June 17, 2022
EUR/USD: The euro strengthened against the dollar as the single currency garnered support from the European Central Bank’s decision mid-week on fresh support to contain borrowing costs among southern nations. The SNB hike helped put fresh pressure on European bond prices as investors ramped up bets for ECB rate hikes. Germany’s 10-year yield, the benchmark for the bloc, jumped as much as 26 basis points at one point. Investors are likely to find the stable inflation rate quite cheerful as various economies are reporting their price pressures beyond their prior prints. But still, this will compel the European Central Bank (ECB) to sound extremely hawkish in its monetary policy dictation in July. The DXY is attempting to regain its mojo ahead of the speech from Fed chair Jerome Powell. Fed Powell is expected to dictate the ideology behind announcing a 75 basis point rate hike.
BUY LIMIT 1.0502/TP 1.0580/SL 1.0463
USD/JPY: The dollar dipped against the Japanese yen on Thursday, but rose after the Bank of Japan rate decision. Bank of Japan matched wide market expectations of announcing no change to its monetary policies on Friday. In doing so, the USD/JPY pair extended the early Asian session rebound from the weekly low to reverse the week’s losses.
BOJ kept its benchmark rate near -0.10% while also holding the 0.0% target for the Japanese Government Bond at the end of two-day monetary policy meeting. While the inaction was widely anticipated, a mention of the FX in the Bank of Japan statement teased the yen sellers on announcement. “Need to watch the impact of fx on economy, prices,” the BOJ statement mentioned. This could be the first such hint from the BOJ in a long time that directly connects to the FX intervention.

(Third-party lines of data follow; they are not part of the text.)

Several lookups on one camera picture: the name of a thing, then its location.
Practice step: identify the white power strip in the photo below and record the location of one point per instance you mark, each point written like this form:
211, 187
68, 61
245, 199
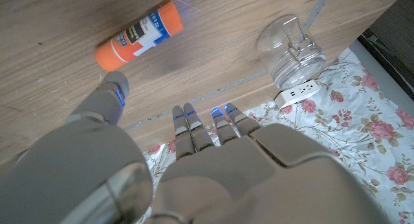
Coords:
297, 94

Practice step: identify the clear glass jar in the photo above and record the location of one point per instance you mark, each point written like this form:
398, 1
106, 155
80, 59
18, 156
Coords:
291, 55

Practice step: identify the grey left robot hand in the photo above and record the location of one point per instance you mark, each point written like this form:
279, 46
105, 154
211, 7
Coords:
242, 185

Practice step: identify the floral print backdrop cloth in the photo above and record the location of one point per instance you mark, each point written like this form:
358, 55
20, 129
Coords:
355, 120

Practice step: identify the orange white glue stick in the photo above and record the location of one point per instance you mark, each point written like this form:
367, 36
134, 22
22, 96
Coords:
139, 36

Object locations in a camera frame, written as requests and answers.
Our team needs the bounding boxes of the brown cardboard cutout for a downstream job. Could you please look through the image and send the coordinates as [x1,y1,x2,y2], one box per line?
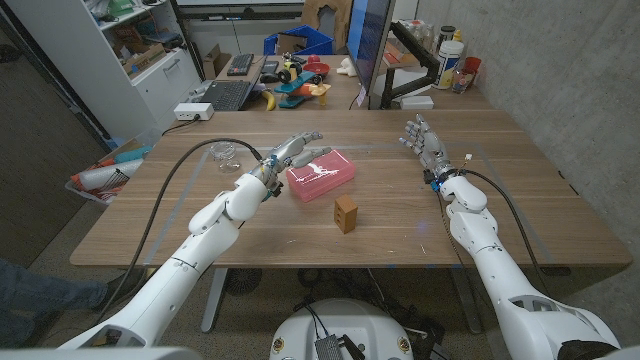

BUY LIMIT 133.10/TP 135.15/SL 132.10
XAU/USD: Gold Price remains at the mercy of the USD and Treasury yields. Risk sentiment and end of the week flows could also affect XAU/USD. The path of least resistance appears to the upside for the yellow metal. Global central banks showcased their resolve to tackle the inflation monster this week, with the Fed and SNB going in for bigger rate hikes, re-kindling recession fears. Risk-sensitive assets were heavily thrashed while the safe haven also failed to capitalize on the sour market mood, as long-dated US Treasury yields fell sharply. The sell-off in the dollar helped gold prices extend the post-Fed turnaround. The same underlying narrative is likely to remain in play going forward, as the precious metal’s fate hinges on the dynamics of the dollar, as well as, the yields.